Feliciano drags the old thing down the driveway. The tires sag, so he scurries to the shed and back, pumping as if his life depends on it, returns to the shed, shoves the pump into it, runs to the bike -

His dad stands by it, frowning. He lifts his gaze just as Feliciano hits the emergency brakes on his feet. Cazzo! What time is it? They weren't supposed to be back until one thiry, is it one thirty yet?

"Ciao babbo! Do you know what time it is?"
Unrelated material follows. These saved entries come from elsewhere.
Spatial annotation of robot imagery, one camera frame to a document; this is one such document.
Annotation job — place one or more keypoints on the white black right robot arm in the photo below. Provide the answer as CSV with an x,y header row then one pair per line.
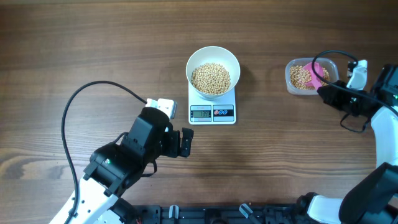
x,y
368,202

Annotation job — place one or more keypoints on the white digital kitchen scale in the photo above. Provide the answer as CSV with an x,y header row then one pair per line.
x,y
218,111

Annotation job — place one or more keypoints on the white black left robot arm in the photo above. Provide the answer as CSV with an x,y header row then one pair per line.
x,y
118,165

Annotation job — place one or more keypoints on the soybeans in container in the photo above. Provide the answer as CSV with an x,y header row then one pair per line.
x,y
293,71

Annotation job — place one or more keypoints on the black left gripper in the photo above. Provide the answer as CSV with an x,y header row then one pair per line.
x,y
173,150

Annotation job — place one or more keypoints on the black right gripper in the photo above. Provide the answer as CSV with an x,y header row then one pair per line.
x,y
334,98

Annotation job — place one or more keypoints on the white bowl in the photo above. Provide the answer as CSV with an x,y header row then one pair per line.
x,y
214,54

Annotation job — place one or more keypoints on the pink plastic measuring scoop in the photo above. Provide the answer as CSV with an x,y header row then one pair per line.
x,y
308,76

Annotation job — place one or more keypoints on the soybeans in bowl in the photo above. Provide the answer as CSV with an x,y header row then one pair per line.
x,y
211,78

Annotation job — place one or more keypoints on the clear plastic container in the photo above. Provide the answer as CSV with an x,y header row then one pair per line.
x,y
328,64

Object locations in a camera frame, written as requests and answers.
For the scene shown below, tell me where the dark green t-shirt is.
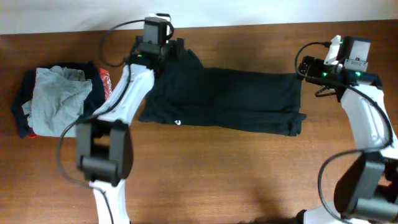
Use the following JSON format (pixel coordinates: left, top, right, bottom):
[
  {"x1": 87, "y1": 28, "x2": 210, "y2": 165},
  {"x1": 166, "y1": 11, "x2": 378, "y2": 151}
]
[{"x1": 139, "y1": 50, "x2": 307, "y2": 136}]

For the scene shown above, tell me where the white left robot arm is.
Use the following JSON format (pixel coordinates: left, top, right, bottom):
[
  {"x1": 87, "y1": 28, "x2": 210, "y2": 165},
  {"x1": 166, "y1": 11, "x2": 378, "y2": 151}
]
[{"x1": 76, "y1": 38, "x2": 185, "y2": 223}]

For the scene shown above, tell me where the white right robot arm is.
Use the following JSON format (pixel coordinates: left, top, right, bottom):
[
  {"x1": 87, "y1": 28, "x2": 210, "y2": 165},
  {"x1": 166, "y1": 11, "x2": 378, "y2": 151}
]
[{"x1": 295, "y1": 56, "x2": 397, "y2": 223}]

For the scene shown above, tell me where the red printed folded garment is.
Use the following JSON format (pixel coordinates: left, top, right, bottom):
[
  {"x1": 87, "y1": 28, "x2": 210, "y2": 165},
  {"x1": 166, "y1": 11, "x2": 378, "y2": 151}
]
[{"x1": 22, "y1": 68, "x2": 112, "y2": 138}]

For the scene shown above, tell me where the navy folded garment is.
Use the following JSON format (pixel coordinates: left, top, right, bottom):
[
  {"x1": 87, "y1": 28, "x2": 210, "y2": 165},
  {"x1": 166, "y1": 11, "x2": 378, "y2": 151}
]
[{"x1": 11, "y1": 61, "x2": 105, "y2": 138}]

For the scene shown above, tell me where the grey folded t-shirt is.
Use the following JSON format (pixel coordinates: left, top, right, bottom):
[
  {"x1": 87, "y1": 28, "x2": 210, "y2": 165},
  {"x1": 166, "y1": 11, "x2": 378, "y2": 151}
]
[{"x1": 22, "y1": 65, "x2": 92, "y2": 137}]

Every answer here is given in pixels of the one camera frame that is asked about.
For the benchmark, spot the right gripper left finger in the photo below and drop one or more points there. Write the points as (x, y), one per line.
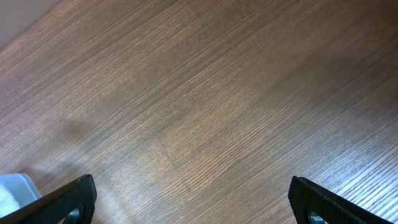
(71, 203)

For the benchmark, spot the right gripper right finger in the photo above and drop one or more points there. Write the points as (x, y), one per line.
(311, 203)

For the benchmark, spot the clear plastic storage bin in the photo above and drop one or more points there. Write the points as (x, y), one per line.
(17, 191)

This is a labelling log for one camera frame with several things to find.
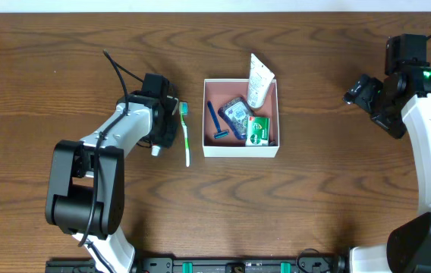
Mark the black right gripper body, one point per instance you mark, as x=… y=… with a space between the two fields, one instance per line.
x=368 y=101

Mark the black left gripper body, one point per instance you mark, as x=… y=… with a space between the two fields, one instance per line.
x=170 y=118

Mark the green white toothbrush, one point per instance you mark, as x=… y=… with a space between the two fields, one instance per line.
x=183 y=111

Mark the green red toothpaste tube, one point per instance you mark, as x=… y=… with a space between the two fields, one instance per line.
x=155 y=150

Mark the blue disposable razor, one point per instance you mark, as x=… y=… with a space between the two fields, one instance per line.
x=219 y=132

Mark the white lotion tube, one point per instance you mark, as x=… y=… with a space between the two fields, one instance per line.
x=260 y=79

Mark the green soap bar box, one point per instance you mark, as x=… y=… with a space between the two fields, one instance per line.
x=257 y=131

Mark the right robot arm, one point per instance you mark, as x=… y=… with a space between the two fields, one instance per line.
x=401 y=104

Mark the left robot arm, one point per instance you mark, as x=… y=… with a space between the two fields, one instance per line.
x=85 y=197

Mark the white open cardboard box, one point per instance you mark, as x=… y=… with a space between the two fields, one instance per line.
x=221 y=91

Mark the black mounting rail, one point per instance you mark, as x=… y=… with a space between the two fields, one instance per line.
x=311 y=263

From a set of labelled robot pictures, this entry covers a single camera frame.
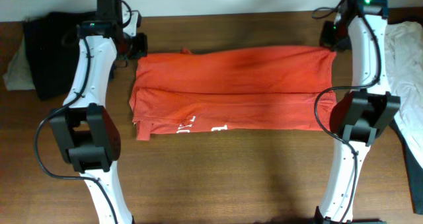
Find red t-shirt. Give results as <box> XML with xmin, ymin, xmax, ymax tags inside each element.
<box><xmin>129</xmin><ymin>46</ymin><xmax>336</xmax><ymax>141</ymax></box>

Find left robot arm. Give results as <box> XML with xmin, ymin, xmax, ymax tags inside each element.
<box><xmin>45</xmin><ymin>0</ymin><xmax>148</xmax><ymax>223</ymax></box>

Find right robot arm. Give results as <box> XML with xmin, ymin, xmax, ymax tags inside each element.
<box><xmin>313</xmin><ymin>0</ymin><xmax>401</xmax><ymax>224</ymax></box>

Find white crumpled garment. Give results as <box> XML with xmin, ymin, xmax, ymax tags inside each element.
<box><xmin>385</xmin><ymin>21</ymin><xmax>422</xmax><ymax>165</ymax></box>

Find black folded shorts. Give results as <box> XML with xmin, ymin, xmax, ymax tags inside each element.
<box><xmin>22</xmin><ymin>11</ymin><xmax>95</xmax><ymax>100</ymax></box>

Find beige folded garment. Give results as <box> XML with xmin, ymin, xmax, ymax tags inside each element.
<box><xmin>3</xmin><ymin>38</ymin><xmax>35</xmax><ymax>91</ymax></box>

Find dark navy garment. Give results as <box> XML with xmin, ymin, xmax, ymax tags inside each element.
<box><xmin>390</xmin><ymin>120</ymin><xmax>422</xmax><ymax>215</ymax></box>

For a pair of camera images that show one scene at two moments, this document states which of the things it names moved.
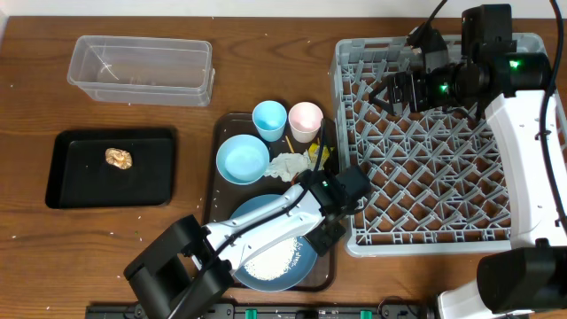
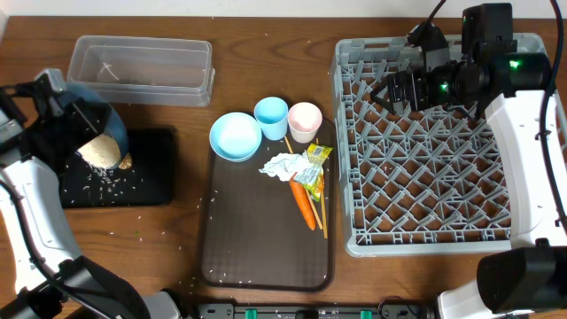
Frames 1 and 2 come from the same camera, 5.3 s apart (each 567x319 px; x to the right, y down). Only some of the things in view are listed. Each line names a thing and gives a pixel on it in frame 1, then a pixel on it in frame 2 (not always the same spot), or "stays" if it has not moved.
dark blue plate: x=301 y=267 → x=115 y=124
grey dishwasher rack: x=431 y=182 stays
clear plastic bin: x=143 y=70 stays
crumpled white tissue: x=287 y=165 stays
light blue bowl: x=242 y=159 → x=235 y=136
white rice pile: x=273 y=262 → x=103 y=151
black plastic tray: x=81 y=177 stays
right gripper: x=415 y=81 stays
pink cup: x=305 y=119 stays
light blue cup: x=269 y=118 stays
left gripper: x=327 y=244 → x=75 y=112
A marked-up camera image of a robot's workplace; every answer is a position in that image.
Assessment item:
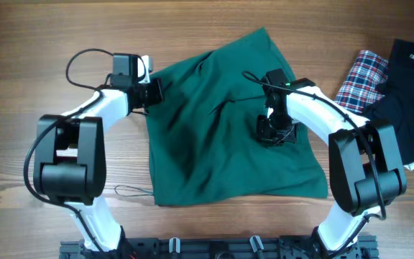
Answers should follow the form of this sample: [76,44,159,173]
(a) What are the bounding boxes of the plaid checkered shirt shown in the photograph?
[334,50,388,114]

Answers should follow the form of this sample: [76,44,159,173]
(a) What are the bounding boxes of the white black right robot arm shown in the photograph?
[252,69,407,258]

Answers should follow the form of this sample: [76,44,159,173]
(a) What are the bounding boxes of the green cloth bag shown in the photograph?
[146,29,328,206]

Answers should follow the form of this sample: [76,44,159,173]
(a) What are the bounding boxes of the dark navy garment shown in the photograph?
[362,40,414,165]

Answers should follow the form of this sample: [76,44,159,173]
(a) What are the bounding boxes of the black aluminium mounting rail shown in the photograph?
[59,235,380,259]

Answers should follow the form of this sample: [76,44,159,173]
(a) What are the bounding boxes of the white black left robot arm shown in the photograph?
[23,53,163,258]

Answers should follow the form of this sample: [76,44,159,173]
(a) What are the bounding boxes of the white paper piece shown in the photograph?
[404,162,414,171]

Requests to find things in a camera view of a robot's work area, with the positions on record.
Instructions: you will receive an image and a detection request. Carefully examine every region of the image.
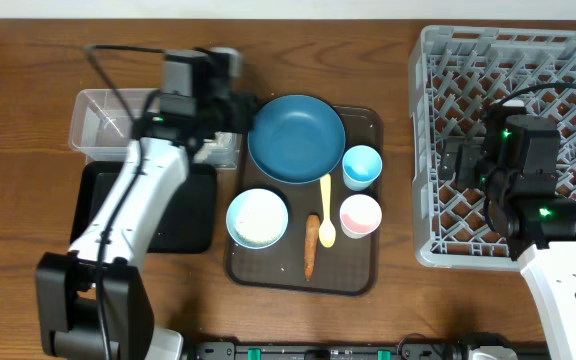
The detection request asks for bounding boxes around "pink white cup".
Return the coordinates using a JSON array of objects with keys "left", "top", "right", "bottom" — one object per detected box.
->
[{"left": 339, "top": 194, "right": 382, "bottom": 239}]

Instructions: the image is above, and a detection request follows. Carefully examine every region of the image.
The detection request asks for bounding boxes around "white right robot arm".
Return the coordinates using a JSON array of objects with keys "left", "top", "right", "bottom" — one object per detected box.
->
[{"left": 439, "top": 108, "right": 576, "bottom": 359}]

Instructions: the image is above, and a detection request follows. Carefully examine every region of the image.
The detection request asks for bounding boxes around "clear plastic bin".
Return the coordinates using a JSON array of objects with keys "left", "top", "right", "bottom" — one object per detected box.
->
[{"left": 69, "top": 89, "right": 241, "bottom": 169}]

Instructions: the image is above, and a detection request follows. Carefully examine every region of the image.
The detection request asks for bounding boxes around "dark blue plate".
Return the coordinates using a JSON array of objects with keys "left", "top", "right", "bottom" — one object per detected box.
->
[{"left": 247, "top": 95, "right": 346, "bottom": 184}]

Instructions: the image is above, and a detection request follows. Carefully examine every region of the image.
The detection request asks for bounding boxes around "light blue rice bowl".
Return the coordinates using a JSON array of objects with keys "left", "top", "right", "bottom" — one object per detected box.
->
[{"left": 226, "top": 188, "right": 289, "bottom": 250}]

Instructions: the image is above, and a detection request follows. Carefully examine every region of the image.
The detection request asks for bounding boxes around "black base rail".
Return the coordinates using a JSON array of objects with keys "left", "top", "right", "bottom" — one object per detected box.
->
[{"left": 181, "top": 342, "right": 470, "bottom": 360}]

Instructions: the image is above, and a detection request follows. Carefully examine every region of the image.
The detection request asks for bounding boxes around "black tray bin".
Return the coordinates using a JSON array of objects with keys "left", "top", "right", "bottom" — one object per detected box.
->
[{"left": 70, "top": 161, "right": 217, "bottom": 254}]

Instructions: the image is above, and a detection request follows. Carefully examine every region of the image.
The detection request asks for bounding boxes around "brown serving tray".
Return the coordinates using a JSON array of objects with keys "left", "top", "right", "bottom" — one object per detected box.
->
[{"left": 223, "top": 104, "right": 385, "bottom": 297}]

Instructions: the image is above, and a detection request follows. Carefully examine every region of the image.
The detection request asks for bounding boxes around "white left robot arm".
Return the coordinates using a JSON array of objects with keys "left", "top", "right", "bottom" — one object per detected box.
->
[{"left": 35, "top": 90, "right": 259, "bottom": 359}]

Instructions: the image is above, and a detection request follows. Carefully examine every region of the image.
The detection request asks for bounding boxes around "light blue cup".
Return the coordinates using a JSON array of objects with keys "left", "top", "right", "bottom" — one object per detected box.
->
[{"left": 342, "top": 145, "right": 383, "bottom": 191}]

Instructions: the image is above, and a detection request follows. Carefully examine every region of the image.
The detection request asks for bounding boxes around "orange carrot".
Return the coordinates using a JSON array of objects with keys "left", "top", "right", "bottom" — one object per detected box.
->
[{"left": 304, "top": 214, "right": 320, "bottom": 281}]

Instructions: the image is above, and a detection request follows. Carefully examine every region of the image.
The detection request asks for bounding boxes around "yellow plastic spoon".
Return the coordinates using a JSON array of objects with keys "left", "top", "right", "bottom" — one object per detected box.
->
[{"left": 319, "top": 174, "right": 336, "bottom": 248}]

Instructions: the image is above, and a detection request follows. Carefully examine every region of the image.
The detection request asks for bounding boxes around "grey dishwasher rack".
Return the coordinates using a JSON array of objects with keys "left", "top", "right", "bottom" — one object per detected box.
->
[{"left": 409, "top": 25, "right": 576, "bottom": 271}]

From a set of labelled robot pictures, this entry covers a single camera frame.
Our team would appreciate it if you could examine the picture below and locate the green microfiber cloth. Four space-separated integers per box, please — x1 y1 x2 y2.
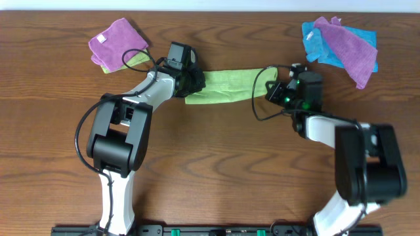
185 68 262 105

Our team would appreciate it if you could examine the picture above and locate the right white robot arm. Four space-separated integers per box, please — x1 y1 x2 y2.
265 72 408 235

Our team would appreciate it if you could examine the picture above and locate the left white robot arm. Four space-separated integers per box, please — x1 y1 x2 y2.
87 42 205 235

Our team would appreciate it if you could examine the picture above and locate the folded green cloth under purple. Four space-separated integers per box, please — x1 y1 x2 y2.
99 49 150 73

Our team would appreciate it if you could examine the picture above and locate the purple cloth on blue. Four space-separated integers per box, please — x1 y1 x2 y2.
314 16 378 89

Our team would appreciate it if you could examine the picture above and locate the right black camera cable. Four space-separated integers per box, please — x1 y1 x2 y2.
251 64 367 210

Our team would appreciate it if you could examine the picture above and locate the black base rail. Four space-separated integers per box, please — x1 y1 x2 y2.
51 224 383 236

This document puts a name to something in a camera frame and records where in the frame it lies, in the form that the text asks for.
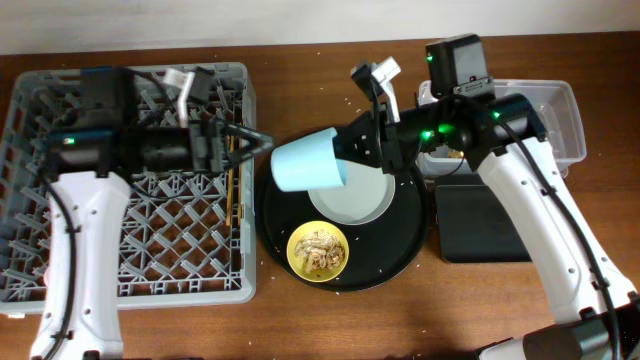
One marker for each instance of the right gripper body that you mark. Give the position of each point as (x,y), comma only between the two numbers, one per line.
(393,151)

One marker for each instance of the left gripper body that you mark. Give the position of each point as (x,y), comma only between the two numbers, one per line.
(200,161)

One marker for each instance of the light blue cup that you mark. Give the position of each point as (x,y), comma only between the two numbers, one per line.
(308,163)

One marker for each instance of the gold foil wrapper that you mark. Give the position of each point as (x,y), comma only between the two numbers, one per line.
(453,154)

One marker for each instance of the food scraps pile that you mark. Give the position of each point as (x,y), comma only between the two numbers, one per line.
(320,251)

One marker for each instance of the yellow bowl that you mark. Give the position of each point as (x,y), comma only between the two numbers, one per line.
(296,263)

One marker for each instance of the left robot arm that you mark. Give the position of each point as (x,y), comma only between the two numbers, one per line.
(90,160)

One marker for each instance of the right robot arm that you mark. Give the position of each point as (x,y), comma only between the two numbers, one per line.
(595,307)

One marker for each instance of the grey dishwasher rack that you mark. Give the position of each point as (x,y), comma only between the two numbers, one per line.
(175,248)

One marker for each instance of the gold chopstick left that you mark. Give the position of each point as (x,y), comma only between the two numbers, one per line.
(230,187)

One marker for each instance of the grey plate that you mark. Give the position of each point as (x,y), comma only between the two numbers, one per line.
(368,193)

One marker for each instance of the round black tray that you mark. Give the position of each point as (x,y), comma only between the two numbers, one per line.
(379,250)

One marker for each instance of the black rectangular tray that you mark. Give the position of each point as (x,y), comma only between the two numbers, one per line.
(473,225)

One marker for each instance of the clear plastic bin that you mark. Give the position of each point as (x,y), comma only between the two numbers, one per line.
(555,104)

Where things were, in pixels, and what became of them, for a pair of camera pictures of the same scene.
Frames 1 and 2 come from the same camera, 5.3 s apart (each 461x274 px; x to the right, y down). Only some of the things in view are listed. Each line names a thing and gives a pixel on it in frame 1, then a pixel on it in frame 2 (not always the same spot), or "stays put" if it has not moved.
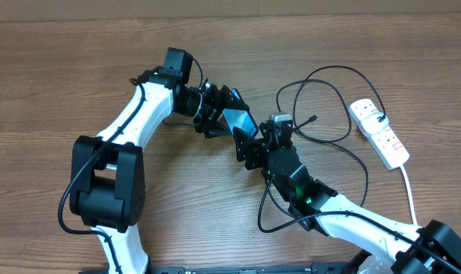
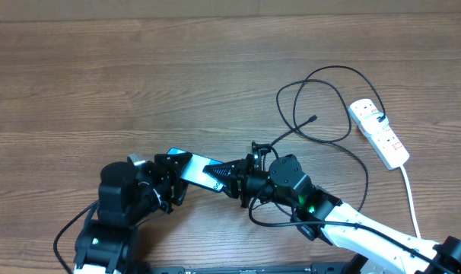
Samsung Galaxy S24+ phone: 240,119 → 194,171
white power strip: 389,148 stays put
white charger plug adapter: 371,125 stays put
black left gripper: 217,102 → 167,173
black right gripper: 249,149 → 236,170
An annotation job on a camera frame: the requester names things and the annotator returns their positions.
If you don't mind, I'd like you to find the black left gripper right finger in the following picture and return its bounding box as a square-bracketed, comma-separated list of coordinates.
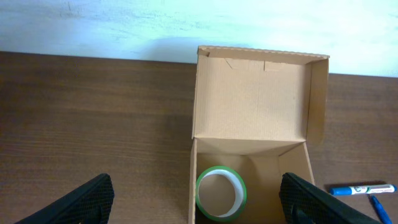
[279, 172, 378, 224]

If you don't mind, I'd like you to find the blue ballpoint pen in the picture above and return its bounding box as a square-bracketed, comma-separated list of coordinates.
[370, 195, 392, 224]

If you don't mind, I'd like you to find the cardboard box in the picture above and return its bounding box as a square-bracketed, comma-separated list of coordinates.
[188, 45, 329, 223]

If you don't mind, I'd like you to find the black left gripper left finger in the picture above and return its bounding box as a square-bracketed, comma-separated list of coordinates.
[18, 174, 114, 224]

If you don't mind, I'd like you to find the blue white marker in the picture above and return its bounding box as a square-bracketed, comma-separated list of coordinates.
[329, 184, 397, 196]

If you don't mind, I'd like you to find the green tape roll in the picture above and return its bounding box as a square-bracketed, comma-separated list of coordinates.
[195, 166, 247, 222]

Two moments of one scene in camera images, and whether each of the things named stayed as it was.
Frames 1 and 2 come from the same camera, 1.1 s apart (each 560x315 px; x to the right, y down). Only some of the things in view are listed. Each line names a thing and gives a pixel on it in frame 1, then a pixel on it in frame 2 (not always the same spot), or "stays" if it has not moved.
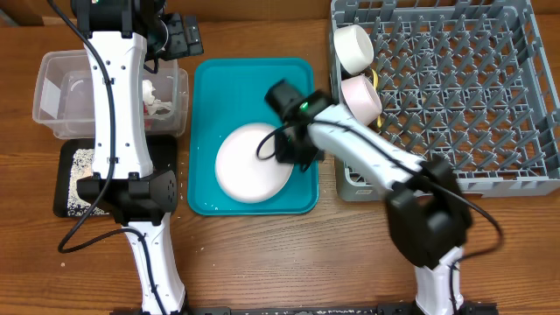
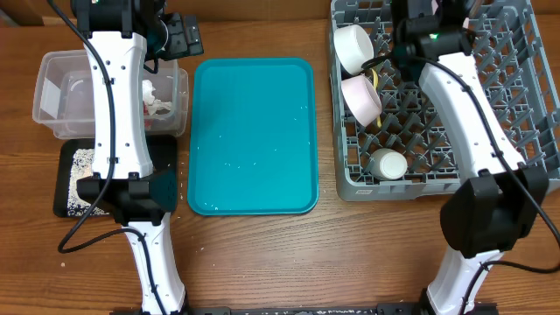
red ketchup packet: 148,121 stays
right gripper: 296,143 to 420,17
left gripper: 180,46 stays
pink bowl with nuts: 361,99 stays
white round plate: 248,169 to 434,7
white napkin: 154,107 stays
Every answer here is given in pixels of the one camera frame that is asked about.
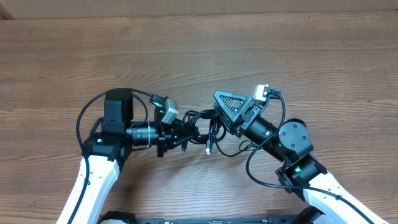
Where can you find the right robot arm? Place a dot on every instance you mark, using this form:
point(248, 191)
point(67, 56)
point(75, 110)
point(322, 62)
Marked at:
point(301, 173)

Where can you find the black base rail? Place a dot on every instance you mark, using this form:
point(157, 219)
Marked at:
point(214, 221)

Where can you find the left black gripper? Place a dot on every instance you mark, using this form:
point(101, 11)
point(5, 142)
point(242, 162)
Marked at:
point(173, 135)

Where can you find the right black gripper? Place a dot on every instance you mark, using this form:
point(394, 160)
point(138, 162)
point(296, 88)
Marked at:
point(245, 106)

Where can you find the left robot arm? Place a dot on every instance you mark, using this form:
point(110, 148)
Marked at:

His dad stands in his Sunday attire - the white shirt, the black coat, the dark slacks - and looks between him and the bike. Back and forth, back and forth. If Feliciano's quick, he can still get out unscathed. 

"The tires needed to be pumped. Here, I fixed it for you!"

"You, what?"

It's sacrilege, speaking Swedish to him, but switching to Italian would make it too much like it used to be. His dad frowns, looking him over. Cazzo, Feliciano needs to get out of here.

"If you don't need it right now, then I will borrow it for awhile, va bene?"

"Che diavolo parli?"*

His face darkens the way it always does when he suspects Feliciano is up to something.

"How was church, was it a good sermon?"

Feliciano twirls around him once for good measure, his dad turning to keep up with him. He grabs his bike and jumps on it.

"Ma che cazzo fai?"**

"Ciao amore! Buon dia!" he says, blowing a kiss and riding towards the street.

His mum is just walking up to the house, wearing her pretty black coat and a scarf he hasn't seen before, her hair neatly curled. He blows her a kiss as well.